3 HvJ 19 maart 2019, ECLI:EU:C:2019:218 (Jawo), par. 91-92.
in Bulgarije door de Bulgaarse autoriteiten is mishandeld, gedwongen vingerafdrukken heeft moeten afstaan en in de gevangenis is gezet, overweegt de rechtbank dat eiser bij voorkomende problemen dient te klagen bij de daartoe geëigende instanties en bij de (hogere) autoriteiten van Bulgarije. Niet is gebleken dat eiser van deze mogelijkheid gebruik heeft gemaakt. Ook is niet gebleken dat de Bulgaarse autoriteiten eiser niet kunnen of willen helpen. De rechtbank volgt eiser niet in zijn standpunt dat ten aanzien van Bulgarije niet kan worden uitgegaan van het interstatelijk vertrouwensbeginsel. De beroepsgrond slaagt niet.

Conclusie en gevolgen

8. Het beroep is ongegrond. Eiser krijgt geen vergoeding van zijn proceskosten.

Beslissing

De rechtbank verklaart het beroep ongegrond.
Deze uitspraak is gedaan door mr. L.A. Banga, rechter, in aanwezigheid van
K.F.K. Hoogbruin, griffier.
De uitspraak is uitgesproken in het openbaar en bekendgemaakt op:
16 november 2023

Documentcode: [documentcode]

Informatie over hoger beroep

Een partij die het niet eens is met deze uitspraak, kan een hogerberoepschrift sturen naar de Afdeling bestuursrechtspraak van de Raad van State waarin wordt uitgelegd waarom deze partij het niet eens is met de uitspraak.
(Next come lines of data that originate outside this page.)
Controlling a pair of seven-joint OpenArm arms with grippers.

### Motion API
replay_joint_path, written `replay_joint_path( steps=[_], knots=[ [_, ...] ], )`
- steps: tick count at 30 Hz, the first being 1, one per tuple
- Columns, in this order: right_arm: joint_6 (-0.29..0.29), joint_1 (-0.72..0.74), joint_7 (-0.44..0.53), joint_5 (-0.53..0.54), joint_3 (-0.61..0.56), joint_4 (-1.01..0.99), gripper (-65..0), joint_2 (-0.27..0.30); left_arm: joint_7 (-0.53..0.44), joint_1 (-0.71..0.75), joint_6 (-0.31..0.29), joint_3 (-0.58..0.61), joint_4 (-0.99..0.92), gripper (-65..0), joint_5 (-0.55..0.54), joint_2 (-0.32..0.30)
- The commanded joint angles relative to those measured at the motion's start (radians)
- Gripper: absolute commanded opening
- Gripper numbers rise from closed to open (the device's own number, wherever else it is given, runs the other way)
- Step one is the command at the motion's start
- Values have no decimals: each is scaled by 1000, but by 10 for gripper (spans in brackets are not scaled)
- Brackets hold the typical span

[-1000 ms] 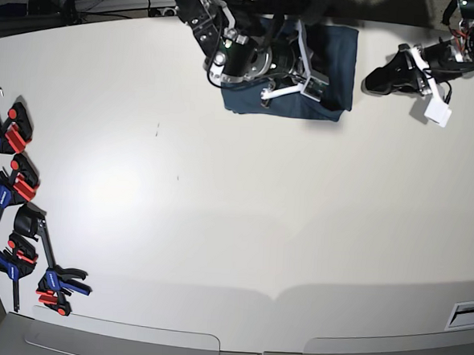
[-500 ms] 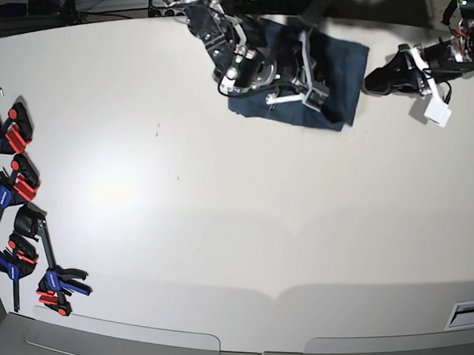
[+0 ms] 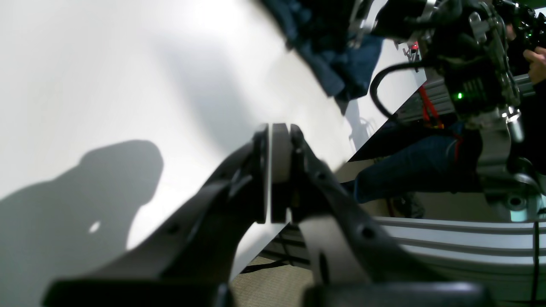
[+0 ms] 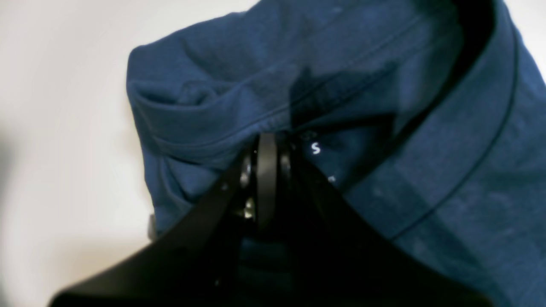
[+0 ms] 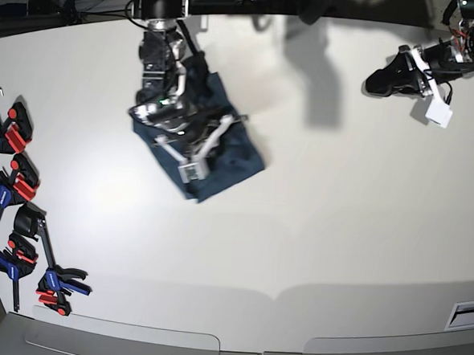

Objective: Fold the T-shirt properly
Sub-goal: 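Carry the folded shirt with the right gripper toward the clamps and release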

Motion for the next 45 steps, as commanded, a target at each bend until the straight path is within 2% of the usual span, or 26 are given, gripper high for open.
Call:
replay_joint_path(
  steps=[1, 8, 14, 18, 21, 24, 29, 32, 36, 41, 45],
  knots=[
    [-19, 16, -14, -1, 39, 8, -650, 18, -13, -3, -9, -4, 15, -650, -26, -14],
    [-58, 21, -9, 28, 275, 8, -650, 114, -13, -3, -9, -4, 15, -650, -27, -14],
    [-65, 21, -10, 53, 424, 8, -650, 190, -13, -3, -9, -4, 15, -650, -27, -14],
    [-64, 21, -19, 125, 478, 8, -650, 214, -13, -3, -9, -4, 15, -650, -27, -14],
    [-60, 20, -29, 134, 479, 8, -650, 213, -19, -3, -9, -5, 15, -650, -26, -14],
    [-31, 21, -27, 166, 463, 8, -650, 214, -20, -3, -9, -5, 15, -650, -26, -14],
    [66, 51, -31, 288, 456, 11, -650, 214, -20, -3, -9, -5, 15, -650, -26, -14],
    [159, 77, -56, 388, 456, 42, -650, 213, -20, -3, -9, -5, 15, -650, -23, -14],
    [292, 79, -129, 587, 456, 152, -650, 212, -31, -3, -9, -5, 15, -650, 5, -14],
    [292, 65, -328, 850, 456, 286, -650, 210, -35, -2, -9, -5, 15, -650, 26, -14],
    [292, -16, -403, 1030, 456, 360, -650, 190, -35, -2, -9, -5, 15, -650, 26, -14]
  ],
)
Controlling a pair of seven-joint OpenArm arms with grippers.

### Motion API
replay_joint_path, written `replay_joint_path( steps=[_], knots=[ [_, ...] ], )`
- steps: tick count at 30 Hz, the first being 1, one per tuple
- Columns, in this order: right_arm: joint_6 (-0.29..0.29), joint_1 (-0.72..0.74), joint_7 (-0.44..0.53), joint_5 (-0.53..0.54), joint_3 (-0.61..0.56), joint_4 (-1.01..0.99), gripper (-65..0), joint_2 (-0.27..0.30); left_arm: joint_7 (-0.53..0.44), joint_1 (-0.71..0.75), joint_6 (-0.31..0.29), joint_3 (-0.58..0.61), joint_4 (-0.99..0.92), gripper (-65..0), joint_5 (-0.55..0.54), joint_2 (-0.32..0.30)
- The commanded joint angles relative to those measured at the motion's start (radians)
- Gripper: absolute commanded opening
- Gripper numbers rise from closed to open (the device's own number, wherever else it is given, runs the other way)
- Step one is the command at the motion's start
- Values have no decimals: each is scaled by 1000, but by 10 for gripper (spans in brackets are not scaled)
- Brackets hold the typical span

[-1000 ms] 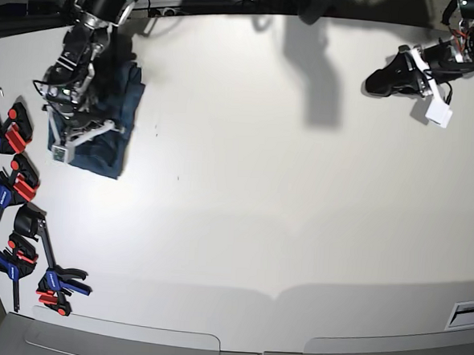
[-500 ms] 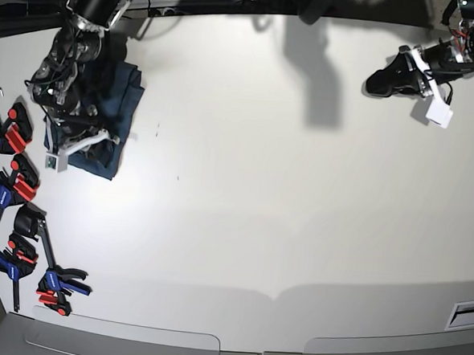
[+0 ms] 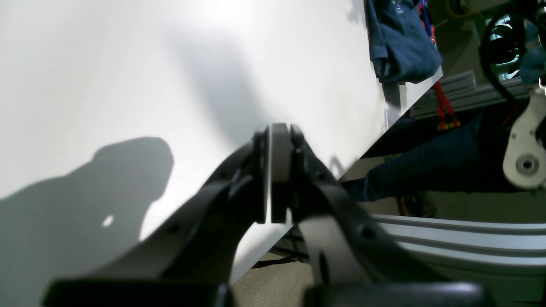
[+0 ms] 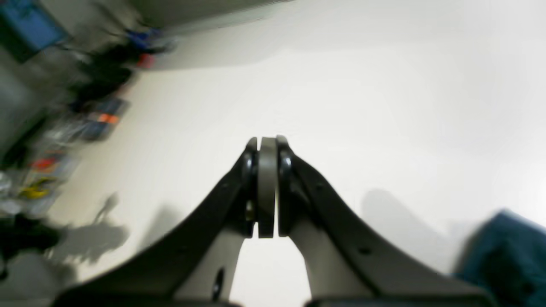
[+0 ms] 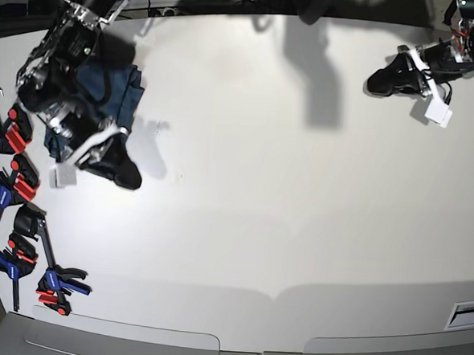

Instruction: Fold the T-shirt properly

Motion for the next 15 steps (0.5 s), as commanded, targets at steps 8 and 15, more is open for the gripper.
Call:
replay_joint_path(
  steps=[8, 15],
  knots=[
    [6, -261, -142, 229, 4, 214, -650, -30, 29, -2, -9, -7, 16, -650, -25, -15],
    [6, -489, -170, 301, 4, 315, -650, -29, 80, 48, -9, -7, 16, -650, -25, -39]
  ],
)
Het hogerberoepschrift moet worden ingediend binnen 1 week na de dag waarop deze uitspraak is verzonden. Kan de indiener de behandeling van het hoger beroep niet afwachten, omdat de zaak spoed heeft, dan kan de indiener de voorzieningenrechter van de Afdeling bestuursrechtspraak van de Raad van State vragen om een voorlopige voorziening (een tijdelijke maatregel) te treffen.